_WORK REQUEST_. From the first line of the material to the line containing "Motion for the", inclusive, write out each line exactly, leaving out the pictures.

_AVAILABLE DATA_.
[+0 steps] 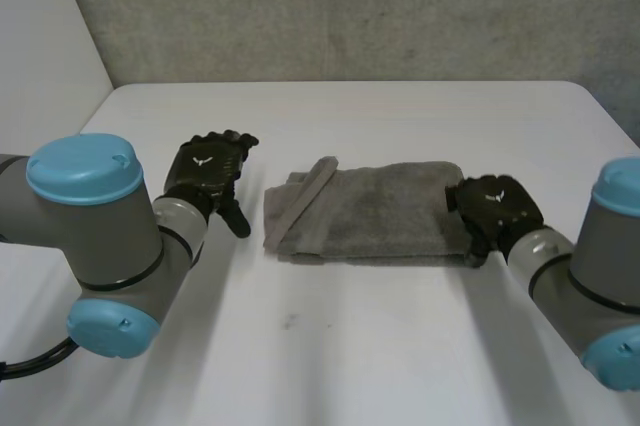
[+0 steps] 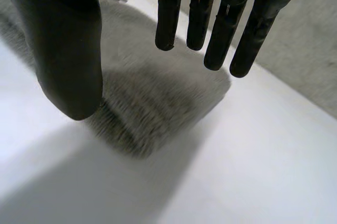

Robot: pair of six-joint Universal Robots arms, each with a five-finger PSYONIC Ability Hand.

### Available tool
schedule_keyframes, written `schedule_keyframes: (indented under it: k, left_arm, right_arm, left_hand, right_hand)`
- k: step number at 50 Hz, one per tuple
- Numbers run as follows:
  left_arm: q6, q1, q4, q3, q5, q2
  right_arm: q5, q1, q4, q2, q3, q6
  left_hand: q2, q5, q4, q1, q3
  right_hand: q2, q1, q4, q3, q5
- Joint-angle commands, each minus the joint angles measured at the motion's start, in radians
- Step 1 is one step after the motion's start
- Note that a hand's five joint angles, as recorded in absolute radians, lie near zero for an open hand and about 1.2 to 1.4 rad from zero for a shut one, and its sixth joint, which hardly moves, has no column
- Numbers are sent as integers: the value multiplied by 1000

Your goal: Fold the towel.

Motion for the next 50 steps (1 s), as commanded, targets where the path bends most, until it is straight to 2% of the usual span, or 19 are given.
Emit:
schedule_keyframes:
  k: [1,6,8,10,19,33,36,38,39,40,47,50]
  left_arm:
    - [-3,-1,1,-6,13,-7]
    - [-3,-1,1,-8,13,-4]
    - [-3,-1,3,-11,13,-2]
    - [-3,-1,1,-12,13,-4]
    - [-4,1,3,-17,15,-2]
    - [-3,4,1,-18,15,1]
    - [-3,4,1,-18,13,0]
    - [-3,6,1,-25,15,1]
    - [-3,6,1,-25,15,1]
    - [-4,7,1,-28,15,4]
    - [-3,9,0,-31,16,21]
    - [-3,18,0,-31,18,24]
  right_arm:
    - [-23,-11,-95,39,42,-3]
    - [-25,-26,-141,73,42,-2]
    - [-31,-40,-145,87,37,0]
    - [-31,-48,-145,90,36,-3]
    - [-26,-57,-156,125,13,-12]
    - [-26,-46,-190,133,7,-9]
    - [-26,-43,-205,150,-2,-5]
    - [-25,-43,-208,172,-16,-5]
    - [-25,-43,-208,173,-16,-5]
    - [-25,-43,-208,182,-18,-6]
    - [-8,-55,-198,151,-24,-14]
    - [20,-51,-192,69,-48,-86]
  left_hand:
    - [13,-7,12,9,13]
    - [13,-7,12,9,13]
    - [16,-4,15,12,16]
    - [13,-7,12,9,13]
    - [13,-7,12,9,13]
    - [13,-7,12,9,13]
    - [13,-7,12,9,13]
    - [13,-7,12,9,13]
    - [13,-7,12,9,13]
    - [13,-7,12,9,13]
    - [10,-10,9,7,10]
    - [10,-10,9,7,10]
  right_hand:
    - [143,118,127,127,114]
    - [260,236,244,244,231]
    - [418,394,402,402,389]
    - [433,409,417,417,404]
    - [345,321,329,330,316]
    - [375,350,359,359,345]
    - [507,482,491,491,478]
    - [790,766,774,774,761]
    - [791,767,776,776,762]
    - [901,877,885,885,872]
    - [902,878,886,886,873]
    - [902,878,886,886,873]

_ANSWER TO THIS TASK_.
[+0 steps] 
[+0 steps] 

Robot: pair of six-joint Universal Robots arms, each with a five-finger PSYONIC Ability Hand.

### Available tool
schedule_keyframes, written `schedule_keyframes: (indented under it: k, left_arm, right_arm, left_hand, right_hand)`
- k: step number at 50 Hz, one per tuple
- Numbers run as follows:
  left_arm: q6, q1, q4, q3, q5, q2
  right_arm: q5, q1, q4, q2, q3, q6
  left_hand: q2, q5, q4, q1, q3
  right_hand: q2, q1, q4, q3, q5
- Joint-angle commands, each minus the joint angles measured at the motion's start, in radians
- Step 1 is one step after the motion's start
- Note that a hand's five joint angles, as recorded in absolute radians, lie near zero for an open hand and about 1.2 to 1.4 rad from zero for a shut one, and its sixth joint, which hardly moves, has no column
- Numbers are sent as integers: the value multiplied by 1000

Your goal: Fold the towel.

Motion for the next 50 steps (1 s), as commanded, targets where the path bends most, until it is straight to 2% of the usual span, or 19 are given.

The exercise is fully answered.